Sickel syndrome often shows the following signs and symptoms:

Expression is characterized by prenatal retardation (growth retardation in the uterus), resulting in low birth weight. Development is delayed after birth leading to low stature (dwarf).

In addition, it is also accompanied by physical cheese related to SOCKEL syndrome including: abnormal small head (small head); different levels of mental retardation; There may be unusual facial characteristics such as beaked nose, unusually large eyes, narrow face, deformity or abnormal small jaws (small -size jaw).

There are some children affected by this disease may have permanent bend (curved fingers), hips with deformities (dysplasia), forearm dislocations (dislocated (dislocated. rotary bone) or other physical abnormal characteristics.

Transmission route of Sickel syndrome (tiny people)'s diseaseSickel syndrome (tiny people)

Tiny people syndrome of genetic factors, not transmitted from person to person through contacts, respiratory or blood sugar ...

People at risk for Sickel syndrome (tiny people)'s disease

Tiny patients often appear in babies, especially in cases of a history of a history of people who have become sick, or parents contain a disease gene.

Prevention of Sickel syndrome (tiny people)'s disease

It can be affirmed that tiny patients are a genetic disease due to inheritance of chromosomes that often have diving properties. Among families with genetic history of Seckel syndrome should avoid marriages between family members to minimize the risk of this syndrome.

- Those who carry this syndrome should seek genetic advice to understand the genetic risk of genes that affect the next generation.

Diagnostic measures for Sickel syndrome (tiny people)'s disease

To diagnose the tiny human syndrome, doctors rely on physical symptoms. To be able to distinguish this syndrome from other similar conditions, X-rays and other diagnostic diagnostics are needed (MRI, CT scan).

Currently, medicine has not yet been tested or genetic testing for SOCKEL syndrome. There are many cases, can only identify the disease when the child has grown and started to show the external disease.

Sickel syndrome (tiny people)'s disease treatments

To treat tiny human syndrome, the following methods can be applied:

First of all, Seckel syndrome is known as a disorder from structural deformation to blood disorders. For hematological problems such as leukemia and anemia can be treated with drugs and appropriate therapies.

For individuals who have mental difficulties with their families, they need to receive appropriate social support services and advice.

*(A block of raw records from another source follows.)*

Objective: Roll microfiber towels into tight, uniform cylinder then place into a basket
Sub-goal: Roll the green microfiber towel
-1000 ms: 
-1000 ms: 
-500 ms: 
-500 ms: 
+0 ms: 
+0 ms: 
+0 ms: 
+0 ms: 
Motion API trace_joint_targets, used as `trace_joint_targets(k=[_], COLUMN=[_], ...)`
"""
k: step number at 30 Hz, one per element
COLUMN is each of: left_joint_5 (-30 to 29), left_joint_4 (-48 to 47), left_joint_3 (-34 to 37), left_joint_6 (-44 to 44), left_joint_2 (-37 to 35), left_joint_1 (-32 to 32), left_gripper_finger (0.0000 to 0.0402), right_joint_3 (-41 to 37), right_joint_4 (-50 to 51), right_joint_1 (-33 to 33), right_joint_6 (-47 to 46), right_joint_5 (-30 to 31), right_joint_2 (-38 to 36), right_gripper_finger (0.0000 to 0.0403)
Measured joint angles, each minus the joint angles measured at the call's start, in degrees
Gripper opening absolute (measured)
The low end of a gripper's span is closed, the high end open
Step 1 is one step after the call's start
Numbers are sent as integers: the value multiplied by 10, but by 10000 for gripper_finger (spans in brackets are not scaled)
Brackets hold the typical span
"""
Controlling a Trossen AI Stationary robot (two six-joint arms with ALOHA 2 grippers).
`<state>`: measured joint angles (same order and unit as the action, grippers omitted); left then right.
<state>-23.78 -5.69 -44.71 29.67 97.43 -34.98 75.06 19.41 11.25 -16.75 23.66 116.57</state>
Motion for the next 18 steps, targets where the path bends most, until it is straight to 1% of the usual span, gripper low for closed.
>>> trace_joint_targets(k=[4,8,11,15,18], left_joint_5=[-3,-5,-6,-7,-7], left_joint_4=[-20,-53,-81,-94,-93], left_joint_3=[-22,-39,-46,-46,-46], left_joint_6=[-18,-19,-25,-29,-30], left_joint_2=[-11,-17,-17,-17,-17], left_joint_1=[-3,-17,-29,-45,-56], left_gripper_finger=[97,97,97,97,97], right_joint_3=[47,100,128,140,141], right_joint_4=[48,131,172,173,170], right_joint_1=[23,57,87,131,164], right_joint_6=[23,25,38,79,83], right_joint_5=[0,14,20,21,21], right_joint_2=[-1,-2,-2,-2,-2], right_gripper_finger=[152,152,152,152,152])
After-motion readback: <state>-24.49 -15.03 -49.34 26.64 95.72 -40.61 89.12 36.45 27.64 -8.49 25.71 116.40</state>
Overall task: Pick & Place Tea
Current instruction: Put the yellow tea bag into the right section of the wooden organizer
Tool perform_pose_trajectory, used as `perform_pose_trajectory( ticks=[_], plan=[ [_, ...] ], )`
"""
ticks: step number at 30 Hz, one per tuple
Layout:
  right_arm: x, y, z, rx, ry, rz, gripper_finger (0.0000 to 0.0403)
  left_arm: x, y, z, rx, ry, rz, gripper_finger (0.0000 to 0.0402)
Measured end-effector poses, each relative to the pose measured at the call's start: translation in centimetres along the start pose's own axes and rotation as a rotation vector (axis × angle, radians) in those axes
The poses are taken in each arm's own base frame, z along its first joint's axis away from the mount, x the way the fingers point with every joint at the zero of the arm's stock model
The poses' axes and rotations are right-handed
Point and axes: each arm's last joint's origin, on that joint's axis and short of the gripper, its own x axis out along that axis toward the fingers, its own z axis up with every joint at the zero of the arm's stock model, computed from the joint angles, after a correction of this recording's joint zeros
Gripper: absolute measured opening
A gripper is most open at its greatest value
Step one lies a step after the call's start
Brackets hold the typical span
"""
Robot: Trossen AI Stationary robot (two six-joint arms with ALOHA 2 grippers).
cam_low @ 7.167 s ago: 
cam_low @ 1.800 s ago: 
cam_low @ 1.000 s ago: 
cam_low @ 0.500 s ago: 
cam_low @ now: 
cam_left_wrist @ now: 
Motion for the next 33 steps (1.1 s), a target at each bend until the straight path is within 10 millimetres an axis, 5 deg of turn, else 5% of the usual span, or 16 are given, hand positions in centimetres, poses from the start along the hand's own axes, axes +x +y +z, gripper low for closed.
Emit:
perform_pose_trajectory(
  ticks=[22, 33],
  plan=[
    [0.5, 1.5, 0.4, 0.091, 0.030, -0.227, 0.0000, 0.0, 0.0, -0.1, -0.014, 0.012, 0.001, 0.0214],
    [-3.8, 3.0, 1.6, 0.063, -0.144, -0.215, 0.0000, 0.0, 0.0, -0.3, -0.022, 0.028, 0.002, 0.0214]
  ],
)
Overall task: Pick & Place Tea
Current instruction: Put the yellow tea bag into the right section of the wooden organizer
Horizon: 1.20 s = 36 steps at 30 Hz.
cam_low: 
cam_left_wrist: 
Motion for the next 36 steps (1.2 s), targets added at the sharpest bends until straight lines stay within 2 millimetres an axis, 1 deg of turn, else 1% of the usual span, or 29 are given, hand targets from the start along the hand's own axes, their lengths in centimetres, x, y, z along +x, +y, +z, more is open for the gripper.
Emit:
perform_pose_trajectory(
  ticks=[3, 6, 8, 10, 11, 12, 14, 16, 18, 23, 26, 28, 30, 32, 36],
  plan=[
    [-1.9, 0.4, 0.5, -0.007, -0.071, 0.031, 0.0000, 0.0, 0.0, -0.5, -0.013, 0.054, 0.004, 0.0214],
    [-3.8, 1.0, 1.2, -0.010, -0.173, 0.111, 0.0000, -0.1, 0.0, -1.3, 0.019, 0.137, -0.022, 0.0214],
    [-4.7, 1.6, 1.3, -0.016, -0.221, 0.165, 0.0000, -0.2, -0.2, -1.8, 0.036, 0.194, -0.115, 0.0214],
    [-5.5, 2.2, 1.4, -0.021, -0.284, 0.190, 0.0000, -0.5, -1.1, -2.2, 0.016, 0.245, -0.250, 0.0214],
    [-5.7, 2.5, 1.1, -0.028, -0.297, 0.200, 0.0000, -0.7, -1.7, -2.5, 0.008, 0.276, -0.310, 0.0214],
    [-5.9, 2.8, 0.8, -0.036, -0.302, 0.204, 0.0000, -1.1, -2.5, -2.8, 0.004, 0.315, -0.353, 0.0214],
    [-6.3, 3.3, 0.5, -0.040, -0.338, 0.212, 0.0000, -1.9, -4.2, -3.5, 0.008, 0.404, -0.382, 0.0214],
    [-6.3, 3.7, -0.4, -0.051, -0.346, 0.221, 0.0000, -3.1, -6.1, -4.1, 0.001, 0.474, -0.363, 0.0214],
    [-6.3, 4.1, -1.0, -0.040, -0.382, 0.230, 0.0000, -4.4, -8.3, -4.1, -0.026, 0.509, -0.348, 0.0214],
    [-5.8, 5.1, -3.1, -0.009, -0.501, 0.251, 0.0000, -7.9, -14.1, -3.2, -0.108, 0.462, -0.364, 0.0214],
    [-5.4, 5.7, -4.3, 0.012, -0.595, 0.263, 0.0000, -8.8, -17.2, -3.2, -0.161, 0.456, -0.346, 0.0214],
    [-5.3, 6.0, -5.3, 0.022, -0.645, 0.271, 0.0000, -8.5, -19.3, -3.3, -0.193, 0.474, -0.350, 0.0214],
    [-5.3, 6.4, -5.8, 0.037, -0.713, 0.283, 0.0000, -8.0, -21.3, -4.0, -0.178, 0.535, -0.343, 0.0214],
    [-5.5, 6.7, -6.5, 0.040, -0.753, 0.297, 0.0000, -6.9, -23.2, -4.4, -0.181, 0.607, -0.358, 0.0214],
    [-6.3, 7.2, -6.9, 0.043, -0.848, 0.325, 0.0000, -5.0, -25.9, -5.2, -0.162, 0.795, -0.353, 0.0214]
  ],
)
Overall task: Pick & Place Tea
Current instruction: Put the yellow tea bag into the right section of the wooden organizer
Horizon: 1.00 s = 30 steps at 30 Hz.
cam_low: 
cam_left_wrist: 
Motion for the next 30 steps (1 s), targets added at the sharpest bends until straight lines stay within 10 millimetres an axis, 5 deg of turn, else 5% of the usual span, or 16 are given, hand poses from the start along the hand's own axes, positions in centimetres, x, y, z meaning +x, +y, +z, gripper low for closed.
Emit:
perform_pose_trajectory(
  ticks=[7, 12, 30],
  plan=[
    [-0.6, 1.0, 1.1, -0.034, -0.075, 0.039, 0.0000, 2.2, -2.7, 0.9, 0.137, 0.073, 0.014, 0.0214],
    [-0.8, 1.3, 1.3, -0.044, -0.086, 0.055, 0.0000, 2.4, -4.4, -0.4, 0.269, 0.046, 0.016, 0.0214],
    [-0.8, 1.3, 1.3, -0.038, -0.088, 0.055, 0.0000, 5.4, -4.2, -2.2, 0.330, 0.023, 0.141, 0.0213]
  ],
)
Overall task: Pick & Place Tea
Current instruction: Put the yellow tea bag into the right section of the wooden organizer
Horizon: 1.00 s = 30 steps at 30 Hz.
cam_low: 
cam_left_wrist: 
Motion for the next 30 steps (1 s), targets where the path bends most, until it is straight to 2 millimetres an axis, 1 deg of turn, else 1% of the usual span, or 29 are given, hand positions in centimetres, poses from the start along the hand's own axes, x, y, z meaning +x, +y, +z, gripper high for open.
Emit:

Using the genetic analysis method can be performed on the fetus if the first child is born with this syndrome and is determined to have a genetic mutation. Genetic advice activities for families with this syndrome are essential to understand the risk of having children with Seckel syndrome.

Disclaimer

Every effort has been made to ensure that the information provided by Drugslib.com is accurate, up-to-date, and complete, but no guarantee is made to that effect. Drug information contained herein may be time sensitive. Drugslib.com information has been compiled for use by healthcare practitioners and consumers in the United States and therefore Drugslib.com does not warrant that uses outside of the United States are appropriate, unless specifically indicated otherwise. Drugslib.com's drug information does not endorse drugs, diagnose patients or recommend therapy. Drugslib.com's drug information is an informational resource designed to assist licensed healthcare practitioners in caring for their patients and/or to serve consumers viewing this service as a supplement to, and not a substitute for, the expertise, skill, knowledge and judgment of healthcare practitioners.

The absence of a warning for a given drug or drug combination in no way should be construed to indicate that the drug or drug combination is safe, effective or appropriate for any given patient. Drugslib.com does not assume any responsibility for any aspect of healthcare administered with the aid of information Drugslib.com provides. The information contained herein is not intended to cover all possible uses, directions, precautions, warnings, drug interactions, allergic reactions, or adverse effects. If you have questions about the drugs you are taking, check with your doctor, nurse or pharmacist.